Joe "Mumble Jumble" Calloway

by Margie Shaheed

"Wat's yo' name?
Puddin' tain
Axe me again
Ah'll tell you the same"

Mumble Jumble Joe has a fondness for wearing ice-cream colored suits with matching shoes. He trades in his old Cadillac for a new one every few years. Gold chains swing from his neck and wrists. Diamonds decorate his fingers. If you look closely, you'll see a Chicago bank roll bulging in his right pants pocket. That's what we call it when a slickster wraps a single $20 dollar bill around a hand full of ones.

Now, don't get me wrong, Mumble Jumble Joe is a hard working man—drives trucks all over the land—but there ain't no water in the well. Hell, he'll tell you himself, "Ima skeezer pleaser! Jus' need a lil' bit of sunshine cuz Ah got a good woman at home." Once, a skeezer asked Mumble Jumble Joe what a woman would have to do to make him leave his wife. He angrily stammered out, "Dats bullshit. There ain't nothin' another woman can do to make me leave mah good ass wife. Ah don't care if she's got a kootchie under both arm pits!

His wife is a nurse who demands his pay checks up front. He's glad to oblige and she in turn doles him out a weekly allowance. Really, she's what we call a two ass woman—one ass to sit on and the other ass to go out and work for her. For this one act alone he gets absolutely no respect from the other men in the bar. In fact, they laugh at him and even call him an ass to his face. But, never no mind, he laughs right along with them for he knows all he has to do is click his heels and he's home—the rent is paid, the lights are on, he's got fine clothes to wear, lots of food to eat, and a new car to drive every other year. Now, who's really the fool?
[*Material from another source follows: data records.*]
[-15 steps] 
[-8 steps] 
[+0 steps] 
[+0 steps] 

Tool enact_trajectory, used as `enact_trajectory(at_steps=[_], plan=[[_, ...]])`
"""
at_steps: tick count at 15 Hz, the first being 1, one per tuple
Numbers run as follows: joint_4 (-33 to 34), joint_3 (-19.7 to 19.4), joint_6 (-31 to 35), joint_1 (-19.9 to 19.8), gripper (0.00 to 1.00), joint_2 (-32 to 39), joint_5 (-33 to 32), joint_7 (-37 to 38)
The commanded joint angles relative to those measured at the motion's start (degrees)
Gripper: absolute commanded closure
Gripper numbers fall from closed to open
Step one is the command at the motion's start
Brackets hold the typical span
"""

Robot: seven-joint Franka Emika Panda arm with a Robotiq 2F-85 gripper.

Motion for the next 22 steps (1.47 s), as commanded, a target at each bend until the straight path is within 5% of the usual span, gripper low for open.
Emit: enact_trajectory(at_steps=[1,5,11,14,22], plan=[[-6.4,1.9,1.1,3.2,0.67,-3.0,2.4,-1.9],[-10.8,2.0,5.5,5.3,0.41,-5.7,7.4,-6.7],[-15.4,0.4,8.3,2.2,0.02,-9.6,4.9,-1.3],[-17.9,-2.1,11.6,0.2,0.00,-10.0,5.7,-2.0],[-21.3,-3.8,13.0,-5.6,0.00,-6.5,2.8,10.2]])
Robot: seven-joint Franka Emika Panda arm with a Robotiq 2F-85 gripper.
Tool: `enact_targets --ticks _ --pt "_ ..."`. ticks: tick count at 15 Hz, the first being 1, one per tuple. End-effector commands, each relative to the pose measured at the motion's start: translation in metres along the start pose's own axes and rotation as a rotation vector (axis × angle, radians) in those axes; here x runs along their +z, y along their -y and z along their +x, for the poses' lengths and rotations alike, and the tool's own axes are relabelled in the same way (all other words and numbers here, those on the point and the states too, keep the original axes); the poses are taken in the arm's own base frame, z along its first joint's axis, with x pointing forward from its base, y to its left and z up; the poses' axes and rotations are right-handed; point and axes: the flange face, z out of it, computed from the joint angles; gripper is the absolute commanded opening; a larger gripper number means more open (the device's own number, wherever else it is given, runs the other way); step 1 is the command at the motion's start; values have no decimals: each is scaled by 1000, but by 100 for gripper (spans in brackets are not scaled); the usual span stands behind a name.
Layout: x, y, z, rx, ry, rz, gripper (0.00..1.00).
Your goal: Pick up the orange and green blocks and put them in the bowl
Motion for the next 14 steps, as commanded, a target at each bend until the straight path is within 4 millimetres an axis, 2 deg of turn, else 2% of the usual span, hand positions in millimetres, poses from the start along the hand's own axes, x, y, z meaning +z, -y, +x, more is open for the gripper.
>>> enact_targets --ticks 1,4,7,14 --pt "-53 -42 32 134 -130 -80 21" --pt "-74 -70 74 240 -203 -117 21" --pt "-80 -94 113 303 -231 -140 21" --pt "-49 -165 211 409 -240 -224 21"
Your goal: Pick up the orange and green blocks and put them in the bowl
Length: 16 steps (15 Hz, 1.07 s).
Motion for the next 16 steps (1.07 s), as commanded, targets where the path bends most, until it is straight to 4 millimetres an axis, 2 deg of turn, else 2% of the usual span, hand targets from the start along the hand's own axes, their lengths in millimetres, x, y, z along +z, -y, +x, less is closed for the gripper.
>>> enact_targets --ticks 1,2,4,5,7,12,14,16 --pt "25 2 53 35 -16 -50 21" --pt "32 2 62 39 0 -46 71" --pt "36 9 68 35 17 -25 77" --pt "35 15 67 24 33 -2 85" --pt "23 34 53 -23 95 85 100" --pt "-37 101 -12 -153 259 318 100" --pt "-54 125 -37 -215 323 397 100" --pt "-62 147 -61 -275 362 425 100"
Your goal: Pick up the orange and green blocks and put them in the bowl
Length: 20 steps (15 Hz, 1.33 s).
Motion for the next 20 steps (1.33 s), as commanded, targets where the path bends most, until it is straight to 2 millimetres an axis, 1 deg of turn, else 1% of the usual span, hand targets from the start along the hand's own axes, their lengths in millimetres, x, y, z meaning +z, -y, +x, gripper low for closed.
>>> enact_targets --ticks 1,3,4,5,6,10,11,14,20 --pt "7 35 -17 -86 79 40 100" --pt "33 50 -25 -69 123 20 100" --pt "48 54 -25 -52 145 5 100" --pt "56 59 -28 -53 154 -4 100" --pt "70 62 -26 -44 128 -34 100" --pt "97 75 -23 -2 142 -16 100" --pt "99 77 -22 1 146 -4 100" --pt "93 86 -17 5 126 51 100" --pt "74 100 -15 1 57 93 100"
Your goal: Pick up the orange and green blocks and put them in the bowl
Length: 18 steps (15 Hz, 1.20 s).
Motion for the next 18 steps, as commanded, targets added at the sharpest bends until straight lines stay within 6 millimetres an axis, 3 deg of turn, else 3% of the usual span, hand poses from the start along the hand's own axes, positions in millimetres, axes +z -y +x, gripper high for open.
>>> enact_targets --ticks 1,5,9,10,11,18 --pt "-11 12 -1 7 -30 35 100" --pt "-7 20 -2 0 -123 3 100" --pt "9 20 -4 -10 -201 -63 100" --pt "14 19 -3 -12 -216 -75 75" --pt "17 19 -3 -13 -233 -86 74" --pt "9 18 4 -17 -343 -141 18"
But, I guess you're wondering why we call him Mumble Jumble Joe? Well, it seems like when he talks he bites down hard on his words, chew them up into tight gummy balls and spits them out on the floor. In other words, you can't understand a damn thing the man is saying. You can tell though when he's dishing dirt because his words turn sharp corners and sneak into a whisper—seems like he has no business of his own to speak of.

But, you know people. They try to be polite and hear him out but when folks have had enough of scratching their heads, asking, "huh? what chu say?" and when the eternal words of Popeye ricochet off their ears, "that's all I can stands, cuz I caint stands n'more!"—those who know him best simply climb over the boulders mounting at his feet—grab a pogo stick off of the wall, and jump to the other side of the room.